Text generation is one of machine learning’s applications that is commonly used both in industry and in academic settings. It ranges from simple sentence and word suggestions to generating entire documents. In our application, we propose a generation system based on Data-to-text generation.
This concerns the problem of generating well-formed natural language descriptions from formal representations.
The system we are proposing can generate any type of documents such as reports, invoices, contracts, etc., in multiple industries including Finance, Legal, sport …
The user inserts information in a structured format using a user-friendly interface and then uses the system to generate a document formulating the information in a well structured textual format.
DocWriter is a tool allowing to generate different types of documents from a given structured data using cutting-edge AI generation techniques.
- DocWriter allows to generate a document from structured data; domain-independent and document type-independent.
- Time-saving: Once the user updates the data, this information is automatically detected and the only related sections to this modification are re-generated.
- A reporting is generated along with the document. This reporting contains KPI and details on the coverage of the given information by the user in the generated document.
- An Annotation Tool is integrated.
- A data management solution is integrated, for example, for financial documents generation, once we created an input data on a specific fund, this is used for generating different types of documents of this fund.
- A new document type can be generated simply annotating one (or more if we expect to generate various sentences) document(s) in a few minutes.
- A csv input data can be imported into the data management tool.
- The input data created via 2OS Studio can be exported into a csv file.
- Several generation strategies based on cutting-edge AI techniques are adopted: templates-based, deep-learning based, domain knowledge based, rules based.
- The generated sentences are grammatical because a spell checker and grammar corrector developed in-house are integrated in the generation algorithms
- The generation algorithms work in multi-languages with automatic language detection.
How it works
To generate a document from a structured input information, we use a dynamic templates method, which means that we need to construct a dataset of templates from a set of documents with the same type as the expected document:
You need to annotate a set of documents with the same type as the document you want to generate, and then insert a set of information in a field-value format allowing to generate a new document representing these information.
The annotation process is very important since the quality of annotations impacts directly the quality of the generated document. Before starting the annotation, you should define your data model, which corresponds to the set of fields (entities) you want to input as information to generate. You should follow an annotation process defined in the platform, that generally puts rules in the fields names choices, and also defines how to annotate the entities. In order for the system to recognize the structure of the document, you should annotate the titles of sections, this way, the system constructs a database of templates of each section and also learns the structure of the document to be generated.

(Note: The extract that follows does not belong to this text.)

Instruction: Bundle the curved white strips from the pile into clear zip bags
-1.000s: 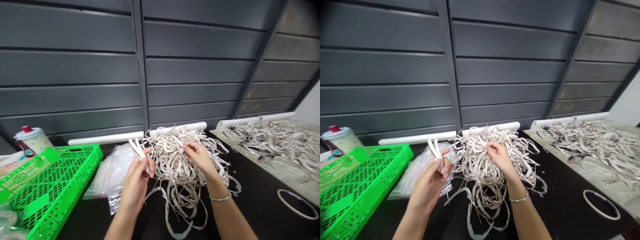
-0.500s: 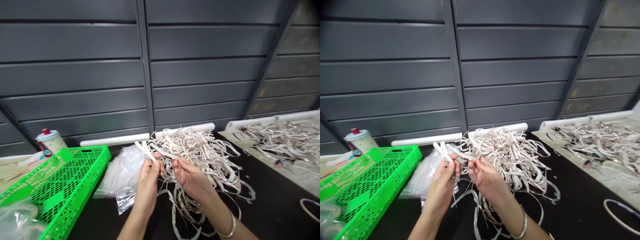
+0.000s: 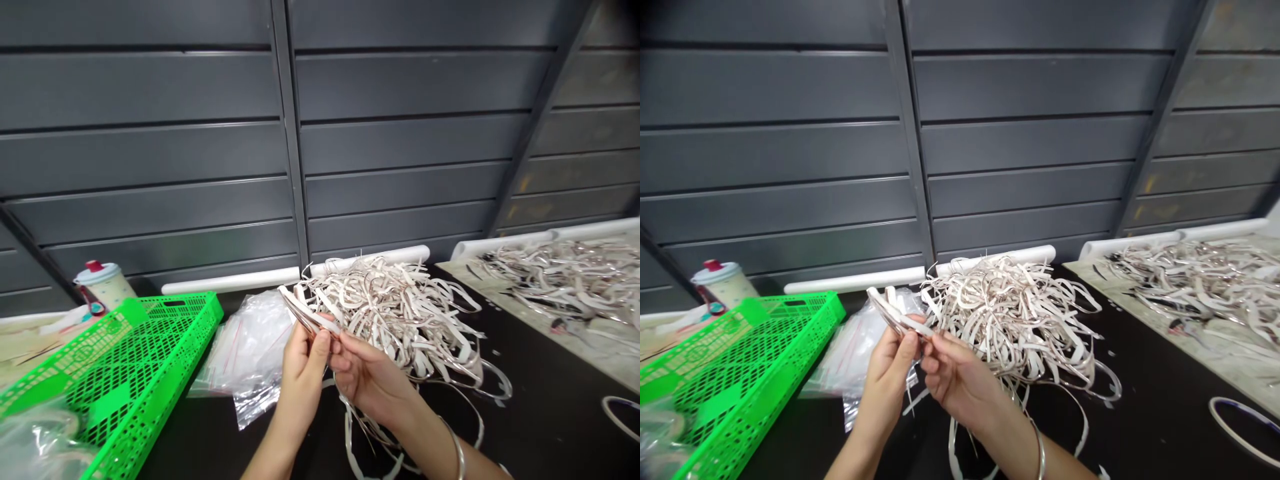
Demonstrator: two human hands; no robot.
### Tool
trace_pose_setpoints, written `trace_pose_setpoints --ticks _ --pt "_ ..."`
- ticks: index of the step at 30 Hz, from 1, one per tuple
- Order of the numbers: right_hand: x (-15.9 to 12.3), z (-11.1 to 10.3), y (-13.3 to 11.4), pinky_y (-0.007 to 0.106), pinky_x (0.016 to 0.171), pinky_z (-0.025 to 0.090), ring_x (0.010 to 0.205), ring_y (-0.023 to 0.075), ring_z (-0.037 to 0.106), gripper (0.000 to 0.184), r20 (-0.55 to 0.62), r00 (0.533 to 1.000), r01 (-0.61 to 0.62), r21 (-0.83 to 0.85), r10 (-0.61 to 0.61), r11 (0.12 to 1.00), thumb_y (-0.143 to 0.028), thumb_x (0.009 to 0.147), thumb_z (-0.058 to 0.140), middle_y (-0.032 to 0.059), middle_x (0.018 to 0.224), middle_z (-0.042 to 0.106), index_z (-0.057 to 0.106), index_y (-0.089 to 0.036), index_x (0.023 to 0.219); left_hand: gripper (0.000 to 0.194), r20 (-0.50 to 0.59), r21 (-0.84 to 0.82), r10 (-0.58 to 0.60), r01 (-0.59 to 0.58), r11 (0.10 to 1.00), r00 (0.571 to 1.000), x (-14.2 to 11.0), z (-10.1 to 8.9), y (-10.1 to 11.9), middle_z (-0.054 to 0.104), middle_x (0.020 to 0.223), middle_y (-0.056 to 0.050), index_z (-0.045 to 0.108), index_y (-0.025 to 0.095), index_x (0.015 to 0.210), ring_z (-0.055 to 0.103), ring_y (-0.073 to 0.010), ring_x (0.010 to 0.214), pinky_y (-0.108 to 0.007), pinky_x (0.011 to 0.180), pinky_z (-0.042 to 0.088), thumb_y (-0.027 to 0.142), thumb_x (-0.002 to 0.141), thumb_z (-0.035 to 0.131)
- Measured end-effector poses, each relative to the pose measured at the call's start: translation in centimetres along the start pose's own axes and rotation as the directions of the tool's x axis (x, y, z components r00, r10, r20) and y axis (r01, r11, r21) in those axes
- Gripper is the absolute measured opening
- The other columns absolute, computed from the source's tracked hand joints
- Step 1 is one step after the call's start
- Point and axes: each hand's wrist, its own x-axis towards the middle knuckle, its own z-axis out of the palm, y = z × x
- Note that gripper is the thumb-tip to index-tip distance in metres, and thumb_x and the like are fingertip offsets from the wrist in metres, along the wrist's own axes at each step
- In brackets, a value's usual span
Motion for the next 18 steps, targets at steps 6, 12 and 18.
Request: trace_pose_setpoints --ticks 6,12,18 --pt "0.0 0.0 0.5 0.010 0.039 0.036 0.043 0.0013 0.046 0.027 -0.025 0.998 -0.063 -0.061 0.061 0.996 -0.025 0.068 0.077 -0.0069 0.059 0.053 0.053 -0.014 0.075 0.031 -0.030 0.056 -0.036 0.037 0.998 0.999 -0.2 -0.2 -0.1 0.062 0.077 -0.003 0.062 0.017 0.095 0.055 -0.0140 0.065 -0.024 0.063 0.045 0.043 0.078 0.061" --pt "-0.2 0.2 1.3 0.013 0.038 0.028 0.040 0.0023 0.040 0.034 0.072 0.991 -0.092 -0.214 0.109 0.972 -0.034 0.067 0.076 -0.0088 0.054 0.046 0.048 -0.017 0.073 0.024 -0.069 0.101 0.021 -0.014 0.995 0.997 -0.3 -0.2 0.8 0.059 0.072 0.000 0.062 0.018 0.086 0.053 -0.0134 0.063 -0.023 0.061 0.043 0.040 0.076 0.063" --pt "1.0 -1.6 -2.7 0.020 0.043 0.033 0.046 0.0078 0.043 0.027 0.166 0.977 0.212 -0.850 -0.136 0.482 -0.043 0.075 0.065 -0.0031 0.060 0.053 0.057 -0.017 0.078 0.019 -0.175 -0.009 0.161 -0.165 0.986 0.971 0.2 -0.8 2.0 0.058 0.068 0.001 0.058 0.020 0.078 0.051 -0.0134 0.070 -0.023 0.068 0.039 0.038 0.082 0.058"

The generation system is based on scoring metrics and clustering methods allowing to select the best templates dynamically according to your input data.
The most important scoring metric is the coverage, which consists of a comparison between: (1) the fields with non-empty values in the data entered by users as input and (2) the fields in the templates of a document. As we precised before, the templates are stored by sections, therefore, according to your input, the chosen templates are the ones maximizing the coverage metric.
Using the 2OS AI Builder, it is possible to create a Document Generation application, where you can create your dataset and then fill out the information about the document to generate:
Figure 2. Example of a Document Generation application’s UI
In order to make the annotation process user-friendly, we worked on an easy-to-use annotation tool for pdf documents. You can quickly annotate a document to create ready to use templates in a few easy steps.
This annotation tool can be integrated into your application so that you can do all the operations within the application without having to open an external application to annotate.
Once you annotated enough documents, all you have to do is switch the page in the application and go to the page where you can insert the structured information you want to
generate. The page will contains the list of entities in a form, and you can fill out the form with the information of the document you would like to generate.
Once you have inserted the information, you can click on the button generate document and wait a few seconds to have the link to the a google document where you can visualize the generated document, and eventually make some adjustments.